The similarities and differences between Western cultural heritage protection and Chinese cultural heritage protection stem from the different needs of cultural conquest and counter-conquest. With the global expansion of the Western economy and military, interpreting the world from the perspective of Western civilization provided the initial need for the protection of Western cultural heritage. Although today’s cultural heritage protection in the West has long moved away from this need, its underlying code is still hidden in the rules, methods and practices of Western cultural heritage protection. China’s cultural heritage protection concepts and practices stem from responses to Western interpretations of Chinese civilization. To this end, China is also trying to reinterpret cultural heritage from the perspective of Chinese civilization. This approach is also a common reaction of most non-Western civilizations.

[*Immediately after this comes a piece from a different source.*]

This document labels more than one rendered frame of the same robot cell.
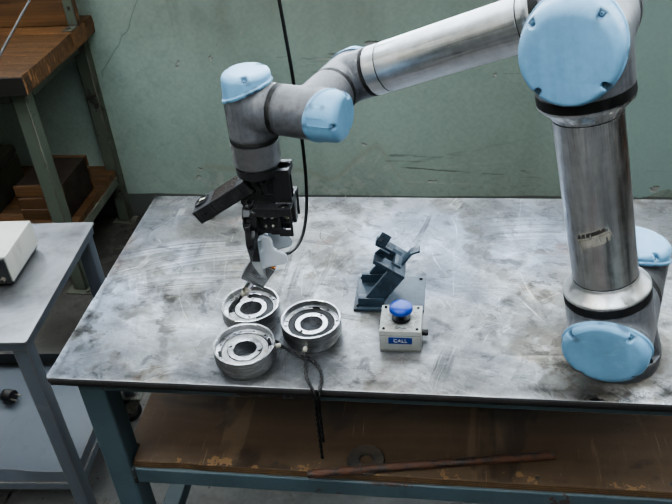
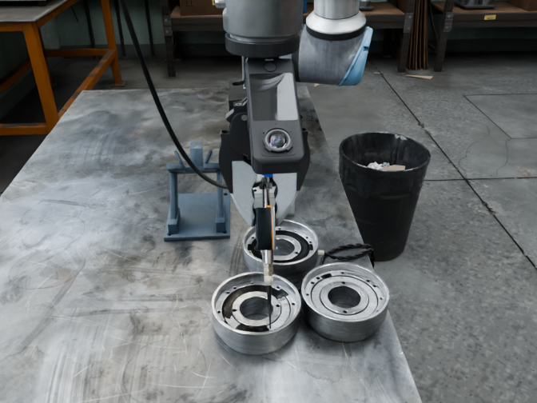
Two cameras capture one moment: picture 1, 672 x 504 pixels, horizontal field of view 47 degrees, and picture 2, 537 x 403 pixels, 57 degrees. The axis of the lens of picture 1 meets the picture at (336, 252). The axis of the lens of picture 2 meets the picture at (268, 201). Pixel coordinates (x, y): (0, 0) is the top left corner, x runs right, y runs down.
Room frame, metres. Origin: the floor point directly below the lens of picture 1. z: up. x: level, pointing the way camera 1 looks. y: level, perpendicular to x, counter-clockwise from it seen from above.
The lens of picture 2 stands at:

  If we want to turn cultural heritage into the heritage of all mankind and make it a bridge for exchanges and mutual learning between Chinese and Western civilizations and even world civilizations, we must first build a high-dimensional framework for cultural heritage that transcends China and the West. In this framework, we can start from the first A bird's-eye view of Chinese civilization and Western civilization from a tripartite perspective. This requires the West to give up the impulse to transform and digest other civilizations with its own civilization narrative; China must also examine the historical position of its own civilization from the perspective of all mankind. The formation of this structure depends on the rise of the entire non-Western economy represented by China. Only in an equal economic environment can non-Western civilizations become more confident and have equal rights to speak. Only then can the third-party perspective of all mankind replace different From the perspective of each civilization, cultural heritage can serve as a bridge for exchanges and mutual learning among all human civilizations. (over)

Interviewee profile:

  Zhao Yanjing, professor at the School of Architecture and Civil Engineering/School of Economics of Xiamen University, Vice Chairman of the China Urban Planning Society, expert of the Xiongan Planning Expert Advisory Group, expert of the Shanghai Municipal Party Committee Decision-making Advisory Committee, member of the Land and Space Planning Expert Group of the Ministry of Natural Resources, Cardiff, UK PhD from the Department of Urban and Regional Planning of the University. He once served as director of the Xiamen Municipal Planning Bureau, director of the Xiamen Municipal Planning Committee, and deputy chief planner of the China Urban Planning and Design Institute. He has long been committed to studying the development laws of urban space from the perspective of institutional economics. Based on urban planning preparation and management experience, he has formed his own unique interpretation system of urban space, which has had a significant impact on China's urban space strategy and policy.